Martín-Román Lorena, Hannan Enda, Faraz Khan Mohammad, Müller Anna Sophia, Shields Conor, Aird John, Moran Brendan, Mulsow Jurgen
Department of Surgery, National Centre for Peritoneal Malignancy, Mater Misericordiae University Hospital, Dublin, Ireland.
Department of Pathology, Mater Misericordiae University Hospital, Dublin, Ireland.
Pleura Peritoneum. 2023 May 1;8(2):65-74. doi: 10.1515/pp-2023-0001. eCollection 2023 Jun.
The Peritoneal Surface Oncology Group International (PSOGI) consensus subdivided pseudomyxoma peritonei (PMP) into four groups according to histopathological features. The aim of this paper is to report survival outcomes after cytoreductive surgery (CRS) and hyperthermic intraperitoneal chemotherapy (HIPEC) from a national referral centre and to correlate the PSOGI classification with survival.
A retrospective study of a prospectively maintained database was performed. Consecutive patients treated with CRS + HIPEC for PMP of appendiceal origin were included (September-2013 to December-2021). Pathological features of the peritoneal disease were used to classify patients into the four groups proposed by PSOGI. Survival analysis was performed to evaluate the correlation of pathology on overall survival (OS) and disease-free survival (DFS).
Overall, 104 patients were identified; 29.6 % were reclassified as acellular mucin (AM), 43.9 % as low-grade mucinous carcinoma peritonei (LGMCP), 22.4 % as high-grade MCP (HGMCP) and 4.1 % as HGMCP with signet ring cells (HGMCP-SRC). Median PCI and rate of optimal cytoreduction were 19 and 82.7 %, respectively. Median OS and DFS were not reached, 5-year OS and DFS were 88.6(SD 0.04) % and 61.6(SD 0.06) %, respectively. Log-Rank test revealed significant differences in terms of OS and DFS across the different histological subgroups (p<0.001 in both cases). However, histology did not retain its significance in the multivariate analysis for OS or DFS (p=0.932 and p=0.872, respectively).
Survival outcomes after CRS + HIPEC for PMP are excellent. The PSOGI pathological classification correlates with OS and DFS, but differences were not significant at multivariate analysis when adjusted for other prognostic factors.

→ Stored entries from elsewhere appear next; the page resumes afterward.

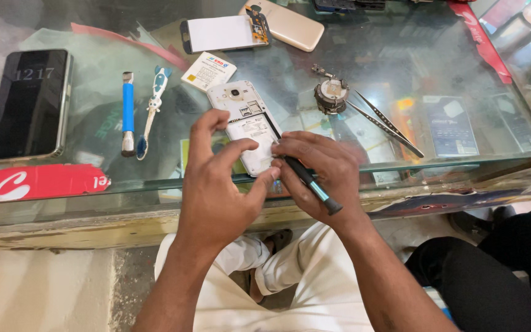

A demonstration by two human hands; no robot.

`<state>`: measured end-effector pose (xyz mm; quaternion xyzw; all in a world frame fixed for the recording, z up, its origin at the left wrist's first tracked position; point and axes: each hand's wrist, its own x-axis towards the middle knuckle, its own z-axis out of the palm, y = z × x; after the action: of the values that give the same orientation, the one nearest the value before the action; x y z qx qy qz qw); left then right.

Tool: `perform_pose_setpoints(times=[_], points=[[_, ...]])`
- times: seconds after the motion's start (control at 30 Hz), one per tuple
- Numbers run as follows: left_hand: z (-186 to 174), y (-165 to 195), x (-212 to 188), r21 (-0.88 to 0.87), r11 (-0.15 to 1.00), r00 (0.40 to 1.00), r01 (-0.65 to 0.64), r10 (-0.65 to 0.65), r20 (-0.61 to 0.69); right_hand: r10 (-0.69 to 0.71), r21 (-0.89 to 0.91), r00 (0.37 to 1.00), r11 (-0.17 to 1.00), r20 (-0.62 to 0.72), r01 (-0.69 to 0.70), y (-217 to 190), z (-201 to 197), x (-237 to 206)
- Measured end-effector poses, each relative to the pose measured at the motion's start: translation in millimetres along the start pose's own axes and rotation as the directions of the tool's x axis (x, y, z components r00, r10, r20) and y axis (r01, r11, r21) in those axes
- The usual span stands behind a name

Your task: The person disassembles a smartphone on a glass counter, using a screwdriver to remove screws from the phone's back housing and pry off the rear cover. They lift out the internal frame, work on the battery compartment, and finally separate the mid-frame to expose the motherboard and place the opened parts on the counter.

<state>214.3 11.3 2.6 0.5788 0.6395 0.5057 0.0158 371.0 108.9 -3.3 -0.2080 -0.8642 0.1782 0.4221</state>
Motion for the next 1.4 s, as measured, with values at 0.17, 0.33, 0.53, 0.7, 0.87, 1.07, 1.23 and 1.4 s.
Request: perform_pose_setpoints(times=[0.17,0.33,0.53,0.7,0.87,1.07,1.23,1.4], points=[[3,-8,10,-0.266,0.915,0.933,0.303,-0.342,-0.114,0.061,0.121,0.997,0.99,0.055,-0.067,-5,-4,5],[-6,-25,28,-0.208,0.886,0.894,0.415,-0.439,-0.085,0.177,0.281,0.981,0.94,0.077,-0.191,-5,-6,13],[-22,-40,59,0.072,0.907,0.901,0.415,-0.421,0.108,0.261,0.368,0.936,0.868,0.237,-0.335,3,19,47],[-30,-41,75,0.239,0.898,0.883,0.369,-0.419,0.212,0.282,0.522,0.918,0.758,0.278,-0.391,5,29,51],[-27,-33,69,0.412,0.858,0.902,0.307,-0.4,0.161,0.275,0.574,0.914,0.714,0.297,-0.401,7,26,42],[-25,-35,77,0.349,0.914,0.904,0.208,-0.315,0.288,0.351,0.627,0.899,0.646,0.261,-0.435,11,29,42],[-20,-38,77,0.395,0.913,0.951,0.104,-0.207,0.228,0.382,0.569,0.888,0.682,0.257,-0.459,11,29,47],[-31,-39,67,0.539,0.842,0.933,0.024,-0.212,0.29,0.364,0.367,0.908,0.831,0.207,-0.417,6,28,48]])
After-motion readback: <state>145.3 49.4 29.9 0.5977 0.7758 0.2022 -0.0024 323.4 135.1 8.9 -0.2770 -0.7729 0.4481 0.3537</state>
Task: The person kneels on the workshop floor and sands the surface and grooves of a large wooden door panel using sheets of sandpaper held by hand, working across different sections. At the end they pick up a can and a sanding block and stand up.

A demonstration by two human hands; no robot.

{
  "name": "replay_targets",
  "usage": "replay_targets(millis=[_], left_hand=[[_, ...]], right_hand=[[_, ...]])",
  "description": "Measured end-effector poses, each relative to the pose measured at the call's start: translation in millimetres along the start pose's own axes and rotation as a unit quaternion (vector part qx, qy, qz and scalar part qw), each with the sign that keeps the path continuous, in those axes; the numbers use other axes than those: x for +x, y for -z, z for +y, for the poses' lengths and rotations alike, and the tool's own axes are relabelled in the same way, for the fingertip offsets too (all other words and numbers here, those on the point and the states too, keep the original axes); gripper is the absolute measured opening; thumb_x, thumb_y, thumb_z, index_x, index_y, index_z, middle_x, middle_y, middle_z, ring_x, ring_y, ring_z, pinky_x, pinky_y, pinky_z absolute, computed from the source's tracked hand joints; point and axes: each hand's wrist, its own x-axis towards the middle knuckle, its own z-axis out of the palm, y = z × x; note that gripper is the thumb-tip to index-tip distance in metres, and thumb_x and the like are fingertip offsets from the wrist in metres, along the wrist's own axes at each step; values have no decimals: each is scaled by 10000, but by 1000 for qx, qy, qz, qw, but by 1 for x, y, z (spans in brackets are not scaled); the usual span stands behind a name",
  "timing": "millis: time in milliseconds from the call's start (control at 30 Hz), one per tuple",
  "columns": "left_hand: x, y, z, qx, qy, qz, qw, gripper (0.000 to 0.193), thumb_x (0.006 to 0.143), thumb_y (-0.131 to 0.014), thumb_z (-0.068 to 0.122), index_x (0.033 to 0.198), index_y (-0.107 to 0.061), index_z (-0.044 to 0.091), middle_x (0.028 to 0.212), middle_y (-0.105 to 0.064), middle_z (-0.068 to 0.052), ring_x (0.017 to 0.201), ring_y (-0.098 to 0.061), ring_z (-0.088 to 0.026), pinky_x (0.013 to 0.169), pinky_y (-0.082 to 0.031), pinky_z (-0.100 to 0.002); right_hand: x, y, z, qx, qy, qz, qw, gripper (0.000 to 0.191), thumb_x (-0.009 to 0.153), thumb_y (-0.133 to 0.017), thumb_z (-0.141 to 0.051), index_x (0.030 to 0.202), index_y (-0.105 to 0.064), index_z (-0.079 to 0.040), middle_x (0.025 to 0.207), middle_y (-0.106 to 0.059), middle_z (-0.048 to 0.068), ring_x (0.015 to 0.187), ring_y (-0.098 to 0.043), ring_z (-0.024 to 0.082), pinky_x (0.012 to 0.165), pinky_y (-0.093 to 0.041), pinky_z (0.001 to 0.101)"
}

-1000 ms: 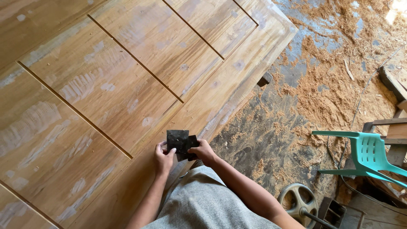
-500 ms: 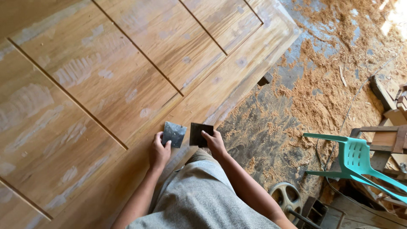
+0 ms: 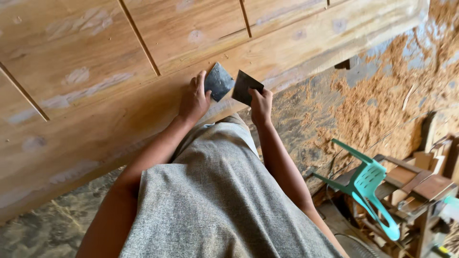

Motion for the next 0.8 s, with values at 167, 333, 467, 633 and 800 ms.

国际腹膜表面肿瘤学组(PSOGI)共识根据组织病理学特征将腹膜假黏液瘤(PMP)分为四组。本文旨在报告一家国家转诊中心接受细胞减灭术(CRS)和腹腔内热灌注化疗(HIPEC)后的生存结果,并将PSOGI分类与生存情况相关联。
对一个前瞻性维护的数据库进行回顾性研究。纳入连续接受CRS + HIPEC治疗阑尾源性PMP的患者(2013年9月至2021年12月)。利用腹膜疾病的病理特征将患者分为PSOGI提出的四组。进行生存分析以评估病理与总生存(OS)和无病生存(DFS)的相关性。
总体上,共识别出104例患者;29.6%重新分类为无细胞黏液(AM),43.9%为低级别腹膜黏液癌(LGMCP),22.4%为高级别MCP(HGMCP),4.1%为伴有印戒细胞的HGMCP(HGMCP-SRC)。中位腹膜癌指数(PCI)和最佳细胞减灭率分别为19和82.7%。未达到中位OS和DFS,5年OS和DFS分别为88.6(标准差0.04)%和61.6(标准差0.06)%。对数秩检验显示不同组织学亚组之间在OS和DFS方面存在显著差异(两种情况均p<0.001)。然而,在OS或DFS的多变量分析中,组织学不再具有显著性(分别为p = 0.932和p = 0.872)。
CRS + HIPEC治疗PMP后的生存结果良好。PSOGI病理分类与OS和DFS相关,但在多变量分析中,在调整其他预后因素后差异不显著。